What is in the picture?  The pink arrows represent the "locations, scales and orientations of the key features" (SIFT README, Lowe 2005).  The location of a feature (the non-arrow end of the arrow) is defined as the local maximum or minimum of a grayscale image intensity apparent through a series of image convolutions.  The scale of a feature (the size of the arrow here) represents the relative size of that feature in the image.  Clicking on the image to get a full-res version, also here, allows us to get an idea of what a feature might be. The original image without features can be seen here.  We can see that the large black shadow areas in the image, representing gaps in the canopy, typically have one large arrow extending out from somewhere within the dark area.  In this case that entire black area is the feature, with the point indicated by the arrow as the local maximum or minimum grayscale intensity.  I am still working through the mathematical explanation of how that location is determined, but it does not have to be a geometric center.  There are other approaches that might allow me to plot boxes or shapes around the features, which I will explore next.  The orientation of the key features represents the intensity gradient.  This is computed as part of the feature descriptor to make the feature invariant to image rotation when being matched to other features.
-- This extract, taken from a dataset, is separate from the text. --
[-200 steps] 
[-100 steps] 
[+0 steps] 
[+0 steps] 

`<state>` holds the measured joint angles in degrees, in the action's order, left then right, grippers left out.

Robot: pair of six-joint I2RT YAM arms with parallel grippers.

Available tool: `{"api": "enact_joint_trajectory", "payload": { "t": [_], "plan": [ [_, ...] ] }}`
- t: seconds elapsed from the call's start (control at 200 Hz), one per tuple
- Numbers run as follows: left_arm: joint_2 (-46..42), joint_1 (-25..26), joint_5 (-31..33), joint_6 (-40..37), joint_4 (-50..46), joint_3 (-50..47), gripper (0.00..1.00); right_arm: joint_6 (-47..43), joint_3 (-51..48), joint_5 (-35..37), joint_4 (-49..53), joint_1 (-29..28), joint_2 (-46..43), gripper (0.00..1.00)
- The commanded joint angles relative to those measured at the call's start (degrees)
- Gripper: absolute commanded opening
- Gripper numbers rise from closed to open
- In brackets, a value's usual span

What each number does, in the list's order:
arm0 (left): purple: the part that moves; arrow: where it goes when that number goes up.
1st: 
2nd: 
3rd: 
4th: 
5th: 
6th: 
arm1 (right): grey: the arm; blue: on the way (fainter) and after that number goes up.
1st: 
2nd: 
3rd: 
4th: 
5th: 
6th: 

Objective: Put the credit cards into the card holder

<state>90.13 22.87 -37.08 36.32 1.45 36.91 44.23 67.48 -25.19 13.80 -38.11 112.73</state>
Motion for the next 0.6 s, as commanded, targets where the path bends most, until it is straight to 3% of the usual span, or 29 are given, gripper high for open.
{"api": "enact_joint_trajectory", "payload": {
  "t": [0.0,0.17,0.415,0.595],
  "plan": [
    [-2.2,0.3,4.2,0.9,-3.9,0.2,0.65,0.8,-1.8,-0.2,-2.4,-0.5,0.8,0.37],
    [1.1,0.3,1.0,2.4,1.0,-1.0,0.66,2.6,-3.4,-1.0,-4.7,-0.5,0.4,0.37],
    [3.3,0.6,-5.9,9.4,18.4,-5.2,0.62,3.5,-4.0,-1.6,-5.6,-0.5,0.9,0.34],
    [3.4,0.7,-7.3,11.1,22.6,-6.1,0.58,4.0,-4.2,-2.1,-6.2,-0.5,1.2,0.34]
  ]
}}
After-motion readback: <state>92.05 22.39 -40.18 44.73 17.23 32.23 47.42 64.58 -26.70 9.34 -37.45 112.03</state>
From here I will generate a sample set of photos from our study sites that cover different types of ground cover (forest, grass, pavement, water) and will analyze the characteristics of SIFT features based on scene content, feature texture and perhaps illumination.  Lot's of programming ahead!

I processed this image using a great open-source SIFT library implemented with OpenCV from a PhD Student at Oregon State, Rob Hess, in Terminal on my MacBook.

Refs:

SIFT README, available online in SIFT download, http://www.cs.ubc.ca/~lowe/keypoints/

Lowe, D. G. (2004). "Distinctive Image Features from Scale-Invariant Keypoints." International Journal of Computer Vision 60(2): 91-110.